En entrevista con Palabras Sacan Palabras de Radio Futuro, el exministro de Salud, Jaime Mañalich, no solo analizó la crisis de gestión del gobierno del Presidente José Antonio Kast, sino que protagonizó uno de los momentos políticos más comentados de la jornada al referirse en términos demoledores a la figura de Pablo Longueira.
La conversación, conducida por Andrea Moletto y Álvaro Paci, se inició abordando la protesta de alcaldes frente a La Moneda por el recorte presupuestario en salud. Sin embargo, el tono cambió radicalmente cuando se consultó a Mañalich por las recientes críticas de Longueira respecto al alza de los combustibles.
El «desconocimiento» de Mañalich
Al ser consultado sobre las declaraciones de Pablo Longueira, quien afirmó que «jamás habría traspasado» el alza de combustibles a la ciudadanía, la respuesta de Mañalich fue de una indiferencia cortante. «¿Quién es? Ya no me acuerdo. ¿Qué hace ese señor? O sea, no, no sé. Hablemos en serio», espetó el exministro, invalidando de inmediato al histórico dirigente de la UDI.
Ante la insistencia de los conductores sobre el deseo de Longueira de retomar la presidencia de su partido, Mañalich fue aún más tajante: «Sin comentarios… Porque nuestra época ya pasó. Pues Pablo, sosiégate». Esta frase no solo fue un ataque personal, sino el preámbulo para una profunda reflexión sobre lo que él denomina la crisis de la clase política tradicional.
El «taponamiento» de una generación
Mañalich no se limitó a ningunear a Longueira. Utilizó su figura como ejemplo de un problema estructural que afecta a Chile desde el retorno a la democracia. Para el exsecretario de Estado, la persistencia de figuras del pasado es un obstáculo para el desarrollo del país.

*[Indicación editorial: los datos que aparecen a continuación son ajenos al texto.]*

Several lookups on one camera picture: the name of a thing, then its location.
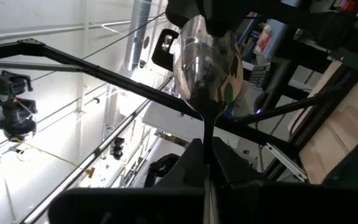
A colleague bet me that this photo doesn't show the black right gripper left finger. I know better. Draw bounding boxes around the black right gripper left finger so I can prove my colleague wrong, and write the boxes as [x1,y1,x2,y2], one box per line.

«No tiene nada más que aportar», sentenció Mañalich sobre la generación de Longueira. El médico explicó que «una parte fundamental de la crisis política que nosotros tenemos es el taponamiento post dictadura que se hizo a una generación completa en la cual el gobierno, los ministerios, etcétera, lo tomaron los antiguos y hay toda una generación que buscó caminos alternativos». Según su análisis, este fenómeno obligó a muchos liderazgos jóvenes a salirse de estructuras tradicionales como la UDI o el PPD para buscar sus propios rumbos fuera del sistema establecido.
La crisis del «envejecimiento político»
El diagnóstico de Mañalich fue lapidario al conectar este fenómeno generacional con la inestabilidad actual del sistema. «Es una parte sustantiva de nuestra crisis, el envejecimiento de la clase política. Y en ese sentido, yo creo que hay que darle espacio a la gente joven. Con buena formación. Que tenga vocación para ir escalando los municipios donde fuera y llegar a ocupar responsabilidades mayores del Estado», afirmó con convicción.
Incluso, Mañalich hizo una autocrítica indirecta al incluirse en este retiro necesario, señalando que la dictadura generó un «quiebre generacional por la dictadura desde el punto de vista de la promoción política muy grave» que aún no se logra subsanar.
Contexto de una gestión «débil»
Estas declaraciones ocurren en un momento en que Mañalich observa con distancia y sentido crítico los primeros dos meses de la administración de José Antonio Kast. El exministro describió el actual periodo como una «instalación que no ha sido fácil», marcada por un «cambio cultural bastante gigantesco». No obstante, criticó duramente lo que llamó un «diseño débil» en La Moneda, donde los ministros no parecen tener el empoderamiento necesario.
Para Mañalich, el episodio del «oficio de recortes» de Hacienda es prueba de una gestión deficiente que él define como un «gallinero». «La gestión del estado se hace primero persona a persona, diálogo, diálogo, conversación. Esto es lo que no se manda un documento que nadie ha revisado… son errores graves que hay que corregir», señaló al contrastar la forma de gobernar actual con la que él conoció bajo el mando de Sebastián Piñera.
Finalmente, al cerrar el tema generacional, Mañalich reiteró la necesidad de una «épica» y un relato que los actuales actores políticos no han logrado construir, atrapados en discusiones que calificó de «provincianas» frente al nuevo orden geopolítico mundial. Con su invitación a Longueira a que se «sosegara», Mañalich puso el sello a una jornada donde dejó claro que, a su juicio, los «antiguos» deben finalmente dar un paso al costado.